TASK DIRECTIONS:
Report each line of the data that includes the word "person".

RECORDS TO USE:
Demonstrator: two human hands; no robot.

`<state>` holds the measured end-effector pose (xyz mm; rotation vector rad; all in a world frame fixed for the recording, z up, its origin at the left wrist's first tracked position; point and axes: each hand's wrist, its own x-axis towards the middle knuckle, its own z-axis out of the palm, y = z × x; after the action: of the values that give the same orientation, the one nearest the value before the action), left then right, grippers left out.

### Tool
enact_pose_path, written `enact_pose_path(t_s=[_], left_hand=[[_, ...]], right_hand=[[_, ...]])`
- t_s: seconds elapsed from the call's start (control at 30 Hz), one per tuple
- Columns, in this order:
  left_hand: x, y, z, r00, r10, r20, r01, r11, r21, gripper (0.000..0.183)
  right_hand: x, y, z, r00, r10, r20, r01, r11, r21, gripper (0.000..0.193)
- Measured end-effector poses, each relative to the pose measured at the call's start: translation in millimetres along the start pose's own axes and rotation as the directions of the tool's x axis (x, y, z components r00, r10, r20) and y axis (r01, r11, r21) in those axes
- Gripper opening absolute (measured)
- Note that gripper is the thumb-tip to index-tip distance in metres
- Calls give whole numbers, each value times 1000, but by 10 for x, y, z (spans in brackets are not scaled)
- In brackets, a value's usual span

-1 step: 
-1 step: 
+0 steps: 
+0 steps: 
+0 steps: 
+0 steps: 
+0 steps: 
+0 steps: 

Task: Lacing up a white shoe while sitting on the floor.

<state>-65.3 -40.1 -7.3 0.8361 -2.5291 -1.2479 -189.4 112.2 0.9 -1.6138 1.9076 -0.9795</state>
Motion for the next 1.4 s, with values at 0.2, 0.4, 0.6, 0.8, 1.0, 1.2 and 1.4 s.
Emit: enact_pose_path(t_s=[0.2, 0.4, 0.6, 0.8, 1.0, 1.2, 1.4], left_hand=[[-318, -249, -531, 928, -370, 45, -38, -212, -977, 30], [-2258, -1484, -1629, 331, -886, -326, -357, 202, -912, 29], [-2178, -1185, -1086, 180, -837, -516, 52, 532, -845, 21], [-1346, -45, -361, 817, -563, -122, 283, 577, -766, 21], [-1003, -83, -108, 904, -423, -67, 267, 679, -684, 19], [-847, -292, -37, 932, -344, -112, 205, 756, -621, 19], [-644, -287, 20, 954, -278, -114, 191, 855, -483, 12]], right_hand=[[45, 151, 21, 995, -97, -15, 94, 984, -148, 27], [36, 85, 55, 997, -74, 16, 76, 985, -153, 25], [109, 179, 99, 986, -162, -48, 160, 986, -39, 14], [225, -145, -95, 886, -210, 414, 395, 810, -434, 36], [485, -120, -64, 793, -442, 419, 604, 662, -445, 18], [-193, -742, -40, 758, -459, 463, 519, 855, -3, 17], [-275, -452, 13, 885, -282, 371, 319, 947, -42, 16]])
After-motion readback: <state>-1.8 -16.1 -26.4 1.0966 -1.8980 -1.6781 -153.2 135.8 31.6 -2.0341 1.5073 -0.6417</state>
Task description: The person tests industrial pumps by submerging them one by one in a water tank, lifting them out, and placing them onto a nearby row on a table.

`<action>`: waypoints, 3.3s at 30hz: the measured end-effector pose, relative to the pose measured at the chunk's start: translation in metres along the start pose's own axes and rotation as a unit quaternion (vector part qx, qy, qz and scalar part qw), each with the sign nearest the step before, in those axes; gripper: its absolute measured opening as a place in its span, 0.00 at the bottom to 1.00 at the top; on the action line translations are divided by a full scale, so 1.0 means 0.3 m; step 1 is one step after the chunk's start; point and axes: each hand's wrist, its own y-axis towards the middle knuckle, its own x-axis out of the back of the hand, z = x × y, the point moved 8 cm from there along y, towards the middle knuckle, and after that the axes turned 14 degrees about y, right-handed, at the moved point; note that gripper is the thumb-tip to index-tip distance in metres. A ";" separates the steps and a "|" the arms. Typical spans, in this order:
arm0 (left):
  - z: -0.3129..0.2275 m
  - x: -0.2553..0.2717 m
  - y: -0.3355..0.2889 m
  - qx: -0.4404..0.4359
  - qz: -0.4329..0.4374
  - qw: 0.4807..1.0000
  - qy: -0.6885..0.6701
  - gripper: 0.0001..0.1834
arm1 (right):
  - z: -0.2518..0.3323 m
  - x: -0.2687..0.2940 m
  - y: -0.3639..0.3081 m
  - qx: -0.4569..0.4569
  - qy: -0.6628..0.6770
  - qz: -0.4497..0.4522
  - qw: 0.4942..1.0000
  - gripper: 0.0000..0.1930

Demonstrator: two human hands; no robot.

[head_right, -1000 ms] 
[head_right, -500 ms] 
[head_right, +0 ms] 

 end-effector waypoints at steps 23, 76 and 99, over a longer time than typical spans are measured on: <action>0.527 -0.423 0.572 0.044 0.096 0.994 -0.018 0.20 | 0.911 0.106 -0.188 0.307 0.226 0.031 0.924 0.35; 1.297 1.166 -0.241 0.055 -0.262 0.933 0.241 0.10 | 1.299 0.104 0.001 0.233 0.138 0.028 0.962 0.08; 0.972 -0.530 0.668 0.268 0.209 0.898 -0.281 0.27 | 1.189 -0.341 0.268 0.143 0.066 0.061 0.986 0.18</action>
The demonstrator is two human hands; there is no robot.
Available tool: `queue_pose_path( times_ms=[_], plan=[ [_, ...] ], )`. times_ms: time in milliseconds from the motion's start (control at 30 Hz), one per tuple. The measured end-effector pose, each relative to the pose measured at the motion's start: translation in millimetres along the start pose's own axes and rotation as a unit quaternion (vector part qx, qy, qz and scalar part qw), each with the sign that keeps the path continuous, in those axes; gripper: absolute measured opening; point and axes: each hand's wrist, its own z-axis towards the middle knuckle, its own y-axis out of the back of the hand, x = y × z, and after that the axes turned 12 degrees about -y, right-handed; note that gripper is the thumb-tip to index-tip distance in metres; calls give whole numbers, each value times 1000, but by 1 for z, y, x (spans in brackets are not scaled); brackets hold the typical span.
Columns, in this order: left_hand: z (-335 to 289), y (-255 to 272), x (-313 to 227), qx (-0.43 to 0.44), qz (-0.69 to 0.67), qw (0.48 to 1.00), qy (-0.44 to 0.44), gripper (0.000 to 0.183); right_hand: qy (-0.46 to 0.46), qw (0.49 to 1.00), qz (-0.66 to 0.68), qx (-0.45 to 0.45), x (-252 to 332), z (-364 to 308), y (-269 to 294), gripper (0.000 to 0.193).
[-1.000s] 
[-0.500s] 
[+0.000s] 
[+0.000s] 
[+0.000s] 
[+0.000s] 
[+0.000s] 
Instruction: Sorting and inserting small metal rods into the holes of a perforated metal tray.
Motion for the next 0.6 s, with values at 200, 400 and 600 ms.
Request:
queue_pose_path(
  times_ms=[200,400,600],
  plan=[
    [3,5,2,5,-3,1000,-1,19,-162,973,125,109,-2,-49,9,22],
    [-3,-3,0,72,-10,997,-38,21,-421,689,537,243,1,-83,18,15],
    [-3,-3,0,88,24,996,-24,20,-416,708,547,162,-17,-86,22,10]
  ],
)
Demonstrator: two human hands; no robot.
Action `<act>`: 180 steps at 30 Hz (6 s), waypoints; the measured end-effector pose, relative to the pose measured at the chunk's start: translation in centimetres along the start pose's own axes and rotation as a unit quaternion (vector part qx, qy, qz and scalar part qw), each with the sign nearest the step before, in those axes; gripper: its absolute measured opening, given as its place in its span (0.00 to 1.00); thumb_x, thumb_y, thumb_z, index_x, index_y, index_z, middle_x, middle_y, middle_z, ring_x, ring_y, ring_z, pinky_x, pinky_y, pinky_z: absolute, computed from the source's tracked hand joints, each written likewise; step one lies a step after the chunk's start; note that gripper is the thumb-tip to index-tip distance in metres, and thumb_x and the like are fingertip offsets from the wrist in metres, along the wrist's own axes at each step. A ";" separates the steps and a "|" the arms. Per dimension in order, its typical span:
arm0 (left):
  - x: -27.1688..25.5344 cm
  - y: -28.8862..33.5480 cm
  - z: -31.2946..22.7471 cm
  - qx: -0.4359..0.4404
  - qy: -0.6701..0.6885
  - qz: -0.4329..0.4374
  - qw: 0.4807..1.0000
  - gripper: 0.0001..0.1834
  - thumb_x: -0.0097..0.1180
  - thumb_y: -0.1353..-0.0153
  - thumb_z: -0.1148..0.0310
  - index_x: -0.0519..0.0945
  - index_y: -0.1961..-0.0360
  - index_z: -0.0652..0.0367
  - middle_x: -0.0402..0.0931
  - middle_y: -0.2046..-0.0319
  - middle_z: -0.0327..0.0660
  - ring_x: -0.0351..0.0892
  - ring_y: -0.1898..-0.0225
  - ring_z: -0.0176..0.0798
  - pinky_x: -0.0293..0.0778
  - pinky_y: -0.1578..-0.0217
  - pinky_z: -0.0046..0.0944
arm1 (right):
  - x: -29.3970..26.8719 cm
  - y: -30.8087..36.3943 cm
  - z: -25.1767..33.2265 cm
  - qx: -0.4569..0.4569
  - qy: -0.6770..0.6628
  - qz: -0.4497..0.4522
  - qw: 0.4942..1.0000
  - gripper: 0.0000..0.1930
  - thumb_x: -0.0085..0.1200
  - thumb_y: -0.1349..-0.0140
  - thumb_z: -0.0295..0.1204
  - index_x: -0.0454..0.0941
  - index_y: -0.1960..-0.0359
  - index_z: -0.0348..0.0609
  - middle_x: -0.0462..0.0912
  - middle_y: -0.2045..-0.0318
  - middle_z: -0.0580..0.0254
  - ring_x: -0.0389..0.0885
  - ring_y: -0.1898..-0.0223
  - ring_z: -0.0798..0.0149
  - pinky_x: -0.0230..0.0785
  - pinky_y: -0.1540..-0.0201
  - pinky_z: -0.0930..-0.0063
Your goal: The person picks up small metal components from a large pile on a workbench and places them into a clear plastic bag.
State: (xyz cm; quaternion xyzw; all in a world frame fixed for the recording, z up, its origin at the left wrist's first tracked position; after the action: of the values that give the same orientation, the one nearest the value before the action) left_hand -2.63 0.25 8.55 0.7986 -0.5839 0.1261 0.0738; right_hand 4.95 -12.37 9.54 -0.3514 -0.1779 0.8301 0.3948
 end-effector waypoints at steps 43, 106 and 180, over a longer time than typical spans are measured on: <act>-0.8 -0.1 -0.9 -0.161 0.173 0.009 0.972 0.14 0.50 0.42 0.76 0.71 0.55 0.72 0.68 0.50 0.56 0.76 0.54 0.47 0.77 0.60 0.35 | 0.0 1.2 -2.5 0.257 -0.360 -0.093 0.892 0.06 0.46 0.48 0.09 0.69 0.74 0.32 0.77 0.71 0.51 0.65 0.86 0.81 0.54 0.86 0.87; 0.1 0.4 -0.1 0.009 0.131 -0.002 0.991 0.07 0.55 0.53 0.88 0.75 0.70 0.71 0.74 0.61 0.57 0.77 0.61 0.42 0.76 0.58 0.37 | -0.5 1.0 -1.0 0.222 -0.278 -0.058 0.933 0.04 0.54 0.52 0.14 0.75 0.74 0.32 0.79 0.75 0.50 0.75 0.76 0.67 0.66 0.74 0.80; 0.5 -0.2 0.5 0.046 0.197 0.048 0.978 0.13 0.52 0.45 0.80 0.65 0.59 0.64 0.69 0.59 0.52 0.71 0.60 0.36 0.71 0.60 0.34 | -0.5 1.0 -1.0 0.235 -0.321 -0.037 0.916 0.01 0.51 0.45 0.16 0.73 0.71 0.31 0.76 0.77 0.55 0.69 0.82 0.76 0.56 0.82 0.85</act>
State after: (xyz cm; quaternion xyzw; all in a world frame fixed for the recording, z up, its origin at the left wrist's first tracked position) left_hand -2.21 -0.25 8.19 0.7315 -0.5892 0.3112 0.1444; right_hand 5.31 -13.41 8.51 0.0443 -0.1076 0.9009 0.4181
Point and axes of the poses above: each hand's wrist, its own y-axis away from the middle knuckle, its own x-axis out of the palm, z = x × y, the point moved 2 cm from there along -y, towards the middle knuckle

EXERCISE RESPONSE:
Task description: The person tests industrial pumps by submerging them one by one in a water tank, lifting them out, and placing them onto a nearby row on a table.
Your goal: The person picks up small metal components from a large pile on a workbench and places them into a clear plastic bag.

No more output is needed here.